細胞培養中、拡大したiNKT細胞の純度と表現型を確認する。TCRβ+ CD1d-テトラマー⁺二重陽性細胞の割合の減少 (図 3A)は、活性化後の細胞表面からの不変NKT細胞TCRの自然なダウンレギュレーションによって説明することができる。また、拡大されたiNKT細胞の大部分はCD4を発現しなかった(図3A):これは、養子細胞療法の文脈において有利であり得るが、CD4−iNKT細胞は腫瘍進行¹¹を制御するのに最も有効であることが判明した。また、観察された_TH型エフェクター(図3C)は、インビトロ拡張および再刺激後のヒトiNKT細胞において観察されたことと完全に一貫性がある^{8、12、13、14、15}である。拡大された細胞は、生体内およびインビトロにおいて非常に反応性が高く、iNKT細胞ベースの養子免疫療法の文脈において有用である。操作されていないまたは拡張されたiNKT細胞の養子転写は、急性移植片対宿主病(aGVHD)を予防または改善し、移植片対白血病効果^{16、17、18、19}を放置する。αGal-Cerを用いてインビトロで拡大した養子的に移されたヒトiNKT細胞は異種aGVHDを緩和し、この効果はCD4によって媒介される^がCD4+細胞²⁰ではない。また、iNKT細胞がaGVHDを引き起こさないことを考えると、それらはTCRの欠失を必要とせずCAR免疫療法にとって理想的な細胞を構成し、生体内^8,15において抗腫瘍活性を長期化したことが証明された。iNKT細胞は現在、臨床試験^{21、22、23、24}で利用されています。
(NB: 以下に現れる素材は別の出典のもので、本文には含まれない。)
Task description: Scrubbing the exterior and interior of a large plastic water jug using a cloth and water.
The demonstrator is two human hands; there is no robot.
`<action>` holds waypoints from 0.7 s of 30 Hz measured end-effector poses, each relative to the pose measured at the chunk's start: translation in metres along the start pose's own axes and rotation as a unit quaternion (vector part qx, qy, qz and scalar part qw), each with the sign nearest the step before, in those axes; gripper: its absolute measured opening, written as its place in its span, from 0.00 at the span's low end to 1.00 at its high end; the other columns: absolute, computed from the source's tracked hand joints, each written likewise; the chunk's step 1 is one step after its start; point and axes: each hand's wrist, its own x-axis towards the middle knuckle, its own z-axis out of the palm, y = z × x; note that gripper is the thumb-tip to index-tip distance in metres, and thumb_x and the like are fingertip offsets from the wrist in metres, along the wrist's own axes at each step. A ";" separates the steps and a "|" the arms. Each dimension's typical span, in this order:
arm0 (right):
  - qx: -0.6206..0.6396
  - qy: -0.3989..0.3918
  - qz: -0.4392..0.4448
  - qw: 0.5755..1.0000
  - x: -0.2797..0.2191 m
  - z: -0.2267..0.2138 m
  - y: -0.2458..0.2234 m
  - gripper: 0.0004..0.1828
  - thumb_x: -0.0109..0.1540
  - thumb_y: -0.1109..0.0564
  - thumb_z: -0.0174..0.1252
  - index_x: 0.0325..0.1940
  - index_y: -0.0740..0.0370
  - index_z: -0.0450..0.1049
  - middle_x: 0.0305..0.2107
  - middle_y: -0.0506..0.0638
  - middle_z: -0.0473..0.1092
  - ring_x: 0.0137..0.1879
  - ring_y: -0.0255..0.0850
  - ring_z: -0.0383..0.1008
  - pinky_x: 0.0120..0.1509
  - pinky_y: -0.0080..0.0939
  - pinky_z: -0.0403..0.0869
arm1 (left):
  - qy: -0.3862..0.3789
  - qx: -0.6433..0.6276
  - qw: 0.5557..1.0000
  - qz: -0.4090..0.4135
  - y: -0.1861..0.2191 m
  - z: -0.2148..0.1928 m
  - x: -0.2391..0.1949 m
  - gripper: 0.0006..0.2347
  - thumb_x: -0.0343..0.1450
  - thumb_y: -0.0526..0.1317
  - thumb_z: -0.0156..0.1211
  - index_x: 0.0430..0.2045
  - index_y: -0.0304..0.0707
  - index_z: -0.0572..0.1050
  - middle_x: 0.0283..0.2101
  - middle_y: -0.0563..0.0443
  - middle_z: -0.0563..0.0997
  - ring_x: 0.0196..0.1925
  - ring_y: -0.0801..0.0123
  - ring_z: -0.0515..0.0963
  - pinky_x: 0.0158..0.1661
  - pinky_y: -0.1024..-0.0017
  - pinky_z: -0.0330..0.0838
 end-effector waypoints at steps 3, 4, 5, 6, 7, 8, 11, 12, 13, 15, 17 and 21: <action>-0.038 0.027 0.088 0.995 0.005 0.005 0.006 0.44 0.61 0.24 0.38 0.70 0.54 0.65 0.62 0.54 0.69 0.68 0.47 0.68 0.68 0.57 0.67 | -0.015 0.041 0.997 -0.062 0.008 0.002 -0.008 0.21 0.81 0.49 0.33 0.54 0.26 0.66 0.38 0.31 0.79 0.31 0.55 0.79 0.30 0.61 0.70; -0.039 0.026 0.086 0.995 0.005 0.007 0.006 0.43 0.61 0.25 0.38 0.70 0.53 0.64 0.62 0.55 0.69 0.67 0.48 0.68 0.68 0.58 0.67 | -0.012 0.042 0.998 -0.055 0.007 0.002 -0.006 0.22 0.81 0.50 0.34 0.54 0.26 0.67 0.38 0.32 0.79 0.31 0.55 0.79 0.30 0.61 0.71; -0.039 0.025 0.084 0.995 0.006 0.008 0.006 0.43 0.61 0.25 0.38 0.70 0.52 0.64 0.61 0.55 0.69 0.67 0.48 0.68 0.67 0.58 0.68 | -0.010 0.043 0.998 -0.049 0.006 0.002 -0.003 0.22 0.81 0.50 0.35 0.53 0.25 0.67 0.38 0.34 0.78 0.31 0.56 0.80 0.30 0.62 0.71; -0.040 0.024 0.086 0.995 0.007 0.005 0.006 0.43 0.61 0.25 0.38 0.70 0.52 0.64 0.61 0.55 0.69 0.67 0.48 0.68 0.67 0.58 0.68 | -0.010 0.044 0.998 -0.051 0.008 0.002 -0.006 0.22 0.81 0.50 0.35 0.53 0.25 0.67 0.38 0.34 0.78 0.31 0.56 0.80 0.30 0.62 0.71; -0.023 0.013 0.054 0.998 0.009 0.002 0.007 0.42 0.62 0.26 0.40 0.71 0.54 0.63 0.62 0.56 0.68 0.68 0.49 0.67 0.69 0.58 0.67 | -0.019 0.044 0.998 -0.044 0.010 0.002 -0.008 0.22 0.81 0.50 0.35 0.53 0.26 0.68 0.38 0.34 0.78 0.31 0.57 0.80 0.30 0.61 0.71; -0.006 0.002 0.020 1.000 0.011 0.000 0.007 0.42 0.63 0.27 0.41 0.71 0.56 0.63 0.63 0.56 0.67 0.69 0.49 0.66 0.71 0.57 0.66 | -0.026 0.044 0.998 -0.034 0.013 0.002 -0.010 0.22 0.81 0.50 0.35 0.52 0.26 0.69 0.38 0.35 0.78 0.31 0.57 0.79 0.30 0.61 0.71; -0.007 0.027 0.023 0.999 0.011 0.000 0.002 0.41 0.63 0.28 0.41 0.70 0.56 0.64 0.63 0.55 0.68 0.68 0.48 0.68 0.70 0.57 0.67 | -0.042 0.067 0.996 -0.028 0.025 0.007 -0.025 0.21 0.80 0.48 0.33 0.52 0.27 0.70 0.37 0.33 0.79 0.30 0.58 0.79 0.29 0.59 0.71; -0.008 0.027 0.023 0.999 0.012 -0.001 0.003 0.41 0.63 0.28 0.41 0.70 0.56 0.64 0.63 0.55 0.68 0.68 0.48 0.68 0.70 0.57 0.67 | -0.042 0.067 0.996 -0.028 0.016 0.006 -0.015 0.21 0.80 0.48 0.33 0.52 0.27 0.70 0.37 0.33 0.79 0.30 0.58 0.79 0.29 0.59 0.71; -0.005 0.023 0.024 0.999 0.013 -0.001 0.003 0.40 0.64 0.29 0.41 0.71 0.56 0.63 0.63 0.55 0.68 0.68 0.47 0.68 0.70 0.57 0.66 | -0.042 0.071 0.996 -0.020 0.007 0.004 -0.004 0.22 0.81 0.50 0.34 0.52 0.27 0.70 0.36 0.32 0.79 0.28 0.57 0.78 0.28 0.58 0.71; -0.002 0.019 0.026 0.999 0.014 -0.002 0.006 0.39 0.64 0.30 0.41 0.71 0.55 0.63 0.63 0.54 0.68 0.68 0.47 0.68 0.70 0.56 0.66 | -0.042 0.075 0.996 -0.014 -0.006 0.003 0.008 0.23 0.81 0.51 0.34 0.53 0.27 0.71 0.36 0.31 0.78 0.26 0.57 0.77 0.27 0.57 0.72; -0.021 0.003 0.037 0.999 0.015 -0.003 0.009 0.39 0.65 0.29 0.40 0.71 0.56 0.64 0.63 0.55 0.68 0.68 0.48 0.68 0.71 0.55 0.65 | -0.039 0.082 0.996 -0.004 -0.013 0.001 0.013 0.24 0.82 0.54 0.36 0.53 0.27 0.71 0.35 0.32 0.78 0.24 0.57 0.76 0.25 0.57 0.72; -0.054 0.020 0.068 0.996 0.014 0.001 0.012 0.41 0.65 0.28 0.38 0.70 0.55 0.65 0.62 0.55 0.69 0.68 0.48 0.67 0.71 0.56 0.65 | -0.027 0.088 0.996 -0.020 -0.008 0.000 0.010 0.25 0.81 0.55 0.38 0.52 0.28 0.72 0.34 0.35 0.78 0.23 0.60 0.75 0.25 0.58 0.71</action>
結論として、記述されたプロトコルは高速で簡単であり、マウス脾臓から回収されるiNKT細胞の数を30倍に増加させる(図3B)。これらの細胞は、前臨床試験でのインビトロ認識アッセイ、共培養システム、または養子細胞療法のために容易に利用することができる。iNKT細胞は確かに、腫瘍免疫監視、感染症および自己免疫において重要な役割を果たす。これらの文脈において、iNKT細胞は、MHC制限を欠いた従来のT細胞に代わる魅力的な代替手段である強力なツールを表すことができる。大量のこれらの細胞の急速な生成と、さらにvitroでそれらを操作する可能性は、前例のない治療戦略の開発につながることができます。

著者らは開示するものは何もない。

パオロ・デラボーナとジュリア・カソラティの科学的支援と原稿の批判的な読書に感謝します。また、マウスCD1dテトラマー用のNIHテトラマーコアファシリティに感謝します。この研究は、フォンダツィオーネ・カリプロ・グラント2018-0366(M.F.)とイタリアがん研究協会(AIRC)フェローシップ2019-22604(G.D.)によって資金提供されました。